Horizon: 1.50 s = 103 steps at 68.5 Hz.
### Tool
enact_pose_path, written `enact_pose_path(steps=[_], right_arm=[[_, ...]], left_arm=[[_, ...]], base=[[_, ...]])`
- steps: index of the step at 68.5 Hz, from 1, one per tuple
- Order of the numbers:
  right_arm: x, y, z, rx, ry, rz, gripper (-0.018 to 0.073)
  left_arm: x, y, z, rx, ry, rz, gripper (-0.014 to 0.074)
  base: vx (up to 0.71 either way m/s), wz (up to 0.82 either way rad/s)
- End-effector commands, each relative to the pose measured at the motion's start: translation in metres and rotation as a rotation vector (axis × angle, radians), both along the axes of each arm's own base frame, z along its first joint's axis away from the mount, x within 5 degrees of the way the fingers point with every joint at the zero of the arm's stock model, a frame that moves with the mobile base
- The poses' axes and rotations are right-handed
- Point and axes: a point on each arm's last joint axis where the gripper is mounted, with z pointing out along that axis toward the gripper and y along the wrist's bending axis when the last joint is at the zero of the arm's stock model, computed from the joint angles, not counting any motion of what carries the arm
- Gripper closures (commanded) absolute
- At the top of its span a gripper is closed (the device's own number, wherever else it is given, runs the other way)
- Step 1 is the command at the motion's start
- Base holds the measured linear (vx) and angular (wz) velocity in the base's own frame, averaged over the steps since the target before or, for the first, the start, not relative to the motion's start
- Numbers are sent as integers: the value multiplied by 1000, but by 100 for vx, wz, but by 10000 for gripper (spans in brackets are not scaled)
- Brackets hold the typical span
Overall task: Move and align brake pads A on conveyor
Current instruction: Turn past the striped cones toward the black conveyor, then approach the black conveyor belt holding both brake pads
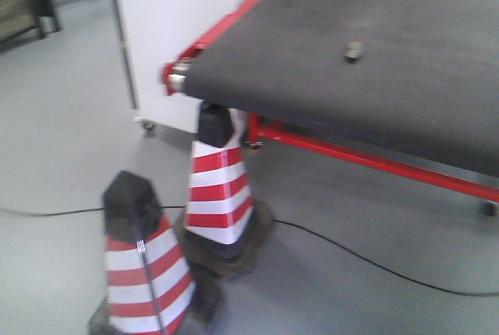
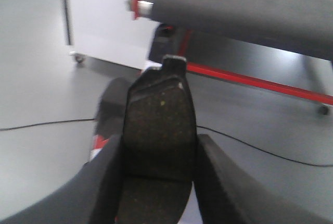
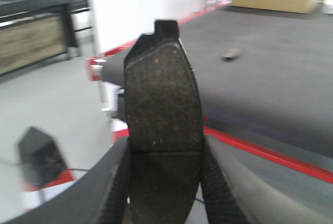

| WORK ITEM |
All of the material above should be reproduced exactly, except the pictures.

| ANSWER FOR THE TASK |
Horizon: 1.50 s = 103 steps at 68.5 Hz.
### Tool
enact_pose_path, written `enact_pose_path(steps=[_], right_arm=[[_, ...]], left_arm=[[_, ...]], base=[[_, ...]])`
- steps: index of the step at 68.5 Hz, from 1, one per tuple
- Order of the numbers:
  right_arm: x, y, z, rx, ry, rz, gripper (-0.018 to 0.073)
  left_arm: x, y, z, rx, ry, rz, gripper (-0.014 to 0.074)
  base: vx (up to 0.71 either way m/s), wz (up to 0.82 either way rad/s)
- End-effector commands, each relative to the pose measured at the motion's start: translation in metres and rotation as a rotation vector (axis × angle, radians), both along the axes of each arm's own base frame, z along its first joint's axis away from the mount, x within 5 degrees of the way the fingers point with every joint at the zero of the arm's stock model, a frame that moves with the mobile base
- The poses' axes and rotations are right-handed
- Point and axes: a point on each arm's last joint axis where the gripper is mounted, with z pointing out along that axis toward the gripper and y along the wrist's bending axis when the last joint is at the zero of the arm's stock model, computed from the joint angles, not counting any motion of what carries the arm
- Gripper closures (commanded) absolute
- At the top of its span a gripper is closed (the device's own number, wherever else it is given, runs the other way)
- Step 1 is the command at the motion's start
- Base holds the measured linear (vx) and angular (wz) velocity in the base's own frame, averaged over the steps since the target before or, for the first, the start, not relative to the motion's start
- Numbers are sent as integers: the value multiplied by 1000, but by 100 for vx, wz, but by 10000 for gripper (spans in brackets are not scaled)
- Brackets hold the typical span
Overall task: Move and align brake pads A on conveyor
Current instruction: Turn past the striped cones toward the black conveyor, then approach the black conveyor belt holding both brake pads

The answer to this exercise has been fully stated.